An enterprise information system (EIS) is an integrated data-applications platform characterized by diverse, heterogeneous, and distributed data sources. For many enterprises, a number of business processes still depend heavily on static rule-based methods and extensive human expertise. Enterprises are faced with the need for optimizing operation scheduling, improving resource utilization, discovering useful knowledge, and making data-driven decisions.

This thesis research is focused on real-time optimization and knowledge discovery that addresses workflow optimization, resource allocation, as well as data-driven predictions of process-execution times, order fulfillment, and enterprise service-level performance. In contrast to prior work on data analytics techniques for enterprise performance optimization, the emphasis here is on realizing scalable and real-time enterprise intelligence based on a combination of heterogeneous system simulation, combinatorial optimization, machine-learning algorithms, and statistical methods.

On-demand digital-print service is a representative enterprise requiring a powerful EIS.We use real-life data from Reischling Press, Inc. (RPI), a digit-print-service provider (PSP), to evaluate our optimization algorithms.

In order to handle the increase in volume and diversity of demands, we first present a high-performance, scalable, and real-time production scheduling algorithm for production automation based on an incremental genetic algorithm (IGA). The objective of this algorithm is to optimize the order dispatching sequence and balance resource utilization. Compared to prior work, this solution is scalable for a high volume of orders and it provides fast scheduling solutions for orders that require complex fulfillment procedures. Experimental results highlight its potential benefit in reducing production inefficiencies and enhancing the productivity of an enterprise.

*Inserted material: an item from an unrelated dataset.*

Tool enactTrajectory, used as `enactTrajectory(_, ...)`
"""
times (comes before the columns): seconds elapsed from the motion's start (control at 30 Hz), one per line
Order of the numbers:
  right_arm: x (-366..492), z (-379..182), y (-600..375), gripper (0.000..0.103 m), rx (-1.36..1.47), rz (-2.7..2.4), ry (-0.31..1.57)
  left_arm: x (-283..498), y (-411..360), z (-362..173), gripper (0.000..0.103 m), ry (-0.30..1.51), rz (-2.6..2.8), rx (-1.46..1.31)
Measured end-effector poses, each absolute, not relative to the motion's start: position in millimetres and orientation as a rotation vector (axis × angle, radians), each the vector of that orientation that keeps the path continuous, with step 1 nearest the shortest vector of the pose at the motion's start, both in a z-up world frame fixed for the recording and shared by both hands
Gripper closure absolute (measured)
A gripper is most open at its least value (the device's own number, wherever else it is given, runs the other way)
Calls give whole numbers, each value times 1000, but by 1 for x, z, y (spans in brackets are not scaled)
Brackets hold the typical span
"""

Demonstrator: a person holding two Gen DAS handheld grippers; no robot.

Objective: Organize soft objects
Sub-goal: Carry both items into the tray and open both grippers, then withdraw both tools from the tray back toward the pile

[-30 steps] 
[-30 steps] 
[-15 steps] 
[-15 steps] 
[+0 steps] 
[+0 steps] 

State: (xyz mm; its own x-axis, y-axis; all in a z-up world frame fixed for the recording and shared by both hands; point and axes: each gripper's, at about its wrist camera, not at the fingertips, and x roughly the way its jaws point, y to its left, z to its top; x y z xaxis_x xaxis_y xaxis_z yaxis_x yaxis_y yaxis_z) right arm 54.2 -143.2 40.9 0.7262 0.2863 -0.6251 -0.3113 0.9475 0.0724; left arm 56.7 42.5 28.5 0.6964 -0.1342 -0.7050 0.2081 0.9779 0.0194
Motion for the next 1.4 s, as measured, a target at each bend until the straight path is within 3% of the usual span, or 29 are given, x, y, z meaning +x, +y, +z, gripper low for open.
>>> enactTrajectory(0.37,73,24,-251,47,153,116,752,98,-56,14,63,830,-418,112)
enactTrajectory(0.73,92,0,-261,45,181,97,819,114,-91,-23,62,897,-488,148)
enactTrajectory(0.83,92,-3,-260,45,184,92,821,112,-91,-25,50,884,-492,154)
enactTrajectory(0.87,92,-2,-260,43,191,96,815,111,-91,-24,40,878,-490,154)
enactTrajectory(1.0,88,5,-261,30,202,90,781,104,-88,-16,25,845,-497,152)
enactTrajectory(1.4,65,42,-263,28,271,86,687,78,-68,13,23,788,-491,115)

We next discuss analysis and prediction of different attributes involved in hierarchical components of an enterprise. We start from a study of the fundamental processes related to real-time prediction. Our process-execution time and process status prediction models integrate statistical methods with machine-learning algorithms. In addition to improved prediction accuracy compared to stand-alone machine-learning algorithms, it also performs a probabilistic estimation of the predicted status. An order generally consists of multiple series and parallel processes. We next introduce an order-fulfillment prediction model that combines advantages of multiple classification models by incorporating flexible decision-integration mechanisms. Experimental results show that adopting due dates recommended by the model can significantly reduce enterprise late-delivery ratio. Finally, we investigate service-level attributes that reflect the overall performance of an enterprise. We analyze and decompose time-series data into different components according to their hierarchical periodic nature, perform correlation analysis,

and develop univariate prediction models for each component as well as multivariate models for correlated components. Predictions for the original time series are aggregated from the predictions of its components. In addition to a significant increase in mid-term prediction accuracy, this distributed modeling strategy also improves short-term time-series prediction accuracy.

In summary, this thesis research has led to a set of characterization, optimization, and prediction tools for an EIS to derive insightful knowledge from data and use them as guidance for production management. It is expected to provide solutions for enterprises to increase reconfigurability, accomplish more automated procedures, and obtain data-driven recommendations or effective decisions.